(Given information)

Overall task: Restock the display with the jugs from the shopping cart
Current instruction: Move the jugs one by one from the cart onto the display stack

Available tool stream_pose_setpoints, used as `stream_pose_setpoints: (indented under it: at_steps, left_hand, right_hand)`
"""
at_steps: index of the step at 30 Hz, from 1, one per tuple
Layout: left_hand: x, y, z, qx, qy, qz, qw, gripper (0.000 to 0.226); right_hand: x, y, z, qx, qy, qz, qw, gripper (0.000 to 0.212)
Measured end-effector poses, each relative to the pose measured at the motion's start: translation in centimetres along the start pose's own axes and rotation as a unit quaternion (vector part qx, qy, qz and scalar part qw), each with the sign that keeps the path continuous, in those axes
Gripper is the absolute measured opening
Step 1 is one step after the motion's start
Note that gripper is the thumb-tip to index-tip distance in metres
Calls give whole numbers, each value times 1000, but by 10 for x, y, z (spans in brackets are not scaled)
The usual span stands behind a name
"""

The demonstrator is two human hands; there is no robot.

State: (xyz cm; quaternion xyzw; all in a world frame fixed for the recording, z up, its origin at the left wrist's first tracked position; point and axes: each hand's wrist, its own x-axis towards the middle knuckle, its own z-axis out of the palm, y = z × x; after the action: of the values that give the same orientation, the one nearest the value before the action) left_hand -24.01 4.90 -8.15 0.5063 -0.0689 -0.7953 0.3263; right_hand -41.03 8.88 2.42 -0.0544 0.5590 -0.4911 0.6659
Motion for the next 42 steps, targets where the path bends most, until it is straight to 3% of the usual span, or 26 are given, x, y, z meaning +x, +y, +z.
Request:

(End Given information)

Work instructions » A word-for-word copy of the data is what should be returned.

Solved exercise »
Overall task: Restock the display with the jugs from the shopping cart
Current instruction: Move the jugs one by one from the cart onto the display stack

Available tool stream_pose_setpoints, used as `stream_pose_setpoints: (indented under it: at_steps, left_hand, right_hand)`
"""
at_steps: index of the step at 30 Hz, from 1, one per tuple
Layout: left_hand: x, y, z, qx, qy, qz, qw, gripper (0.000 to 0.226); right_hand: x, y, z, qx, qy, qz, qw, gripper (0.000 to 0.212)
Measured end-effector poses, each relative to the pose measured at the motion's start: translation in centimetres along the start pose's own axes and rotation as a unit quaternion (vector part qx, qy, qz and scalar part qw), each with the sign that keeps the path continuous, in those axes
Gripper is the absolute measured opening
Step 1 is one step after the motion's start
Note that gripper is the thumb-tip to index-tip distance in metres
Calls give whole numbers, each value times 1000, but by 10 for x, y, z (spans in brackets are not scaled)
The usual span stands behind a name
"""

The demonstrator is two human hands; there is no robot.

State: (xyz cm; quaternion xyzw; all in a world frame fixed for the recording, z up, its origin at the left wrist's first tracked position; point and axes: each hand's wrist, its own x-axis towards the middle knuckle, its own z-axis out of the palm, y = z × x; after the action: of the values that give the same orientation, the one nearest the value before the action) left_hand -24.01 4.90 -8.15 0.5063 -0.0689 -0.7953 0.3263; right_hand -41.03 8.88 2.42 -0.0544 0.5590 -0.4911 0.6659
Motion for the next 42 steps, targets where the path bends most, until it is straight to 3% of the usual span, or 26 are given, x, y, z meaning +x, +y, +z.
Request:

The answer, as written, is complete.